Over the last week, researchers from the US Geological Survey have been anxiously watching a seaside cliff in Hawaii, which is threatening to collapse into the ocean due to a nearby lava stream pouring from a crack in the cliff.
The USGS researchers described how they could hear "grinding noises" coming from the crack as it widened. Although the video footage from the lava flow doesn't include audio, I'd like to imagine that the grinding noises heard by the researchers sounded something like this:
The lava stream is coming from Kilauea, the most active of the five volcanoes that comprise the island of Hawaii. On January 28, the USGS researchers described what looked like a "firehose" of lava pouring from a crack on the volcanoes ocean-facing side. By February 1 the flow was still going, although it had greatly dissipated. Still, the lava flow resulted in massive explosions, sometimes throwing cooling chunks of lava nearly 100 feet in the air.

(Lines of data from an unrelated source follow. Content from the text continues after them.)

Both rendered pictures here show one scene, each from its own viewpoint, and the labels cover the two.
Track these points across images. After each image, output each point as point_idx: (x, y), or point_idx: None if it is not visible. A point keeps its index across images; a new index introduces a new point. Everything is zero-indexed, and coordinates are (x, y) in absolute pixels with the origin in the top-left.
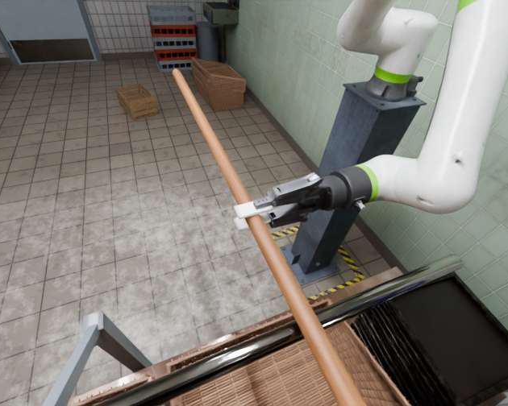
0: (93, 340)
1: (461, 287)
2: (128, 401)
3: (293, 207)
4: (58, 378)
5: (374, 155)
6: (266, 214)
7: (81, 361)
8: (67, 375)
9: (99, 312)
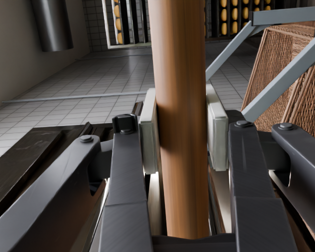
0: (306, 62)
1: None
2: None
3: (232, 225)
4: (246, 106)
5: None
6: (212, 141)
7: (271, 94)
8: (247, 110)
9: None
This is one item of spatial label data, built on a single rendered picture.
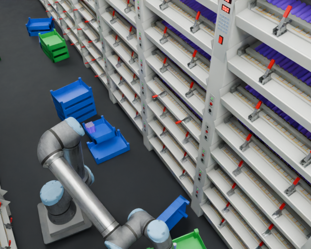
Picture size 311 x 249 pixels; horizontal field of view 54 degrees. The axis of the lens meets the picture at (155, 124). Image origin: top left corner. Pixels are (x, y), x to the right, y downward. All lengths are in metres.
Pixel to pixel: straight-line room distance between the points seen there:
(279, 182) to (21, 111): 2.49
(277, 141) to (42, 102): 2.46
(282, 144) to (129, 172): 1.48
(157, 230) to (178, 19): 0.98
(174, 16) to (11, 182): 1.79
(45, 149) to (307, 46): 1.14
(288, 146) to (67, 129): 0.98
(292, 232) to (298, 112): 0.60
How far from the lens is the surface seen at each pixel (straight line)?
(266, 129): 1.29
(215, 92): 1.41
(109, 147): 2.64
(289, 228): 1.52
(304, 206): 1.36
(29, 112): 3.17
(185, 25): 1.50
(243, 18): 1.17
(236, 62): 1.27
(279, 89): 1.17
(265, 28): 1.12
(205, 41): 1.39
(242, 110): 1.35
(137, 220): 1.46
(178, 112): 1.85
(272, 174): 1.40
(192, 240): 1.84
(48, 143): 1.51
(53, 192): 2.02
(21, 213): 2.48
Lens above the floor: 2.00
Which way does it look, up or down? 46 degrees down
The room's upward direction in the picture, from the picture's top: 1 degrees counter-clockwise
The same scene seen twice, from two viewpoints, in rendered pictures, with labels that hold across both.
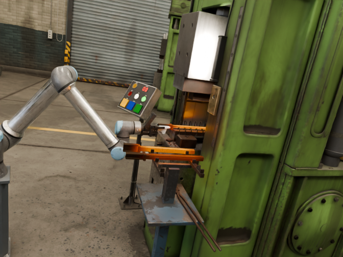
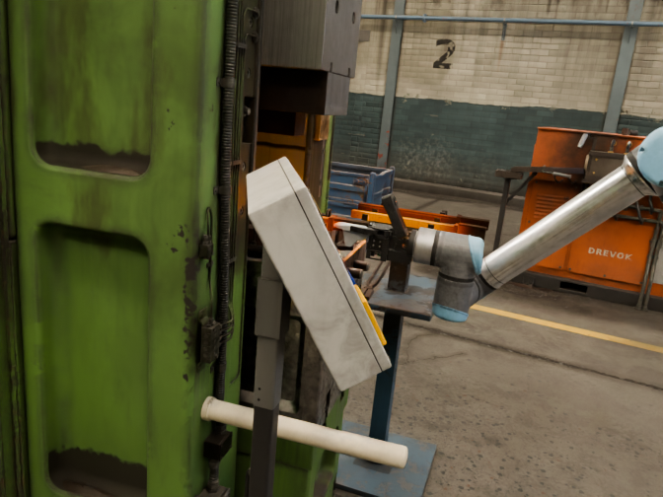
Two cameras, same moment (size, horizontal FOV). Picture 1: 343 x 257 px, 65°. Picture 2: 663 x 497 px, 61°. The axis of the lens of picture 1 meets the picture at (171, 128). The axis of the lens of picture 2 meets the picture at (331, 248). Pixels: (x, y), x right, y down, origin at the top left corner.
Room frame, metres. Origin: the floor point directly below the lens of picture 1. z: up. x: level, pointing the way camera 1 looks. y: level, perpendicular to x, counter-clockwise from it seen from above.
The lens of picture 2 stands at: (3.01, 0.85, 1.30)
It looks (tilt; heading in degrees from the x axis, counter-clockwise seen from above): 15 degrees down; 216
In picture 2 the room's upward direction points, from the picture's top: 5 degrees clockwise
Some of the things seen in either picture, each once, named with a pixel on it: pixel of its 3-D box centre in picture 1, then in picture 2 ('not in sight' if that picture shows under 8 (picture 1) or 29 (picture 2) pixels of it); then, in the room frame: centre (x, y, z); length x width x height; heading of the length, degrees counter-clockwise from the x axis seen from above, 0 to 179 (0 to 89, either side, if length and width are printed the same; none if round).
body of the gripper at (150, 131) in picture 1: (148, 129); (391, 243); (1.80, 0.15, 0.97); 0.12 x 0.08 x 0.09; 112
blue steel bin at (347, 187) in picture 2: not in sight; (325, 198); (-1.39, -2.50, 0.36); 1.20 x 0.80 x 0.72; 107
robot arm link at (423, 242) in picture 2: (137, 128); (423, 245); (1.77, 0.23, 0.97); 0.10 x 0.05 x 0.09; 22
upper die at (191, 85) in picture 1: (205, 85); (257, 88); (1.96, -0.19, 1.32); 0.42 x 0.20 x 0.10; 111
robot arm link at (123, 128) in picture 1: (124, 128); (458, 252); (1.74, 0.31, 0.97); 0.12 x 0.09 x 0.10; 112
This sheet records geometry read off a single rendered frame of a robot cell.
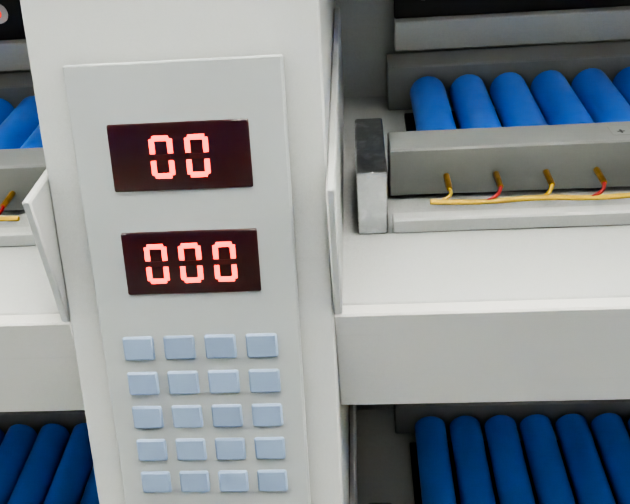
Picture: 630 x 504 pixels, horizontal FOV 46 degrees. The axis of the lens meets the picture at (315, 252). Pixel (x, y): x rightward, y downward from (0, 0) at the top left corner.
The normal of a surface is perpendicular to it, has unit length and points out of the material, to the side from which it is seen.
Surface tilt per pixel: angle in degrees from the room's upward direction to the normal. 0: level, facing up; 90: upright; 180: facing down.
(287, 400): 90
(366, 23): 90
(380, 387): 108
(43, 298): 18
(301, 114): 90
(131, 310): 90
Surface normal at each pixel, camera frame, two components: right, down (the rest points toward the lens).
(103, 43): -0.05, 0.29
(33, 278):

However the real concern arose not from the lava flow, but its effects on a nearby "hot crack" (about 420 degrees Fahrenheit) in the sea cliff near the flow. On January 28, the crack was only a foot and a half wide, but due to the intensity of the lava flow has grown to 2.5 feet over the last four days. This has greatly destabilized the cliff and the researchers note that it is now "highly unstable and could collapse at any time."
In response to this hazard, the Hawaii Volcanoes National Park Service has set up a viewing area sufficiently removed from the lava flow, so visitors can listen to the sweet, sweet sounds of a lava waterfall spewing forth from the bowels of hell in safety.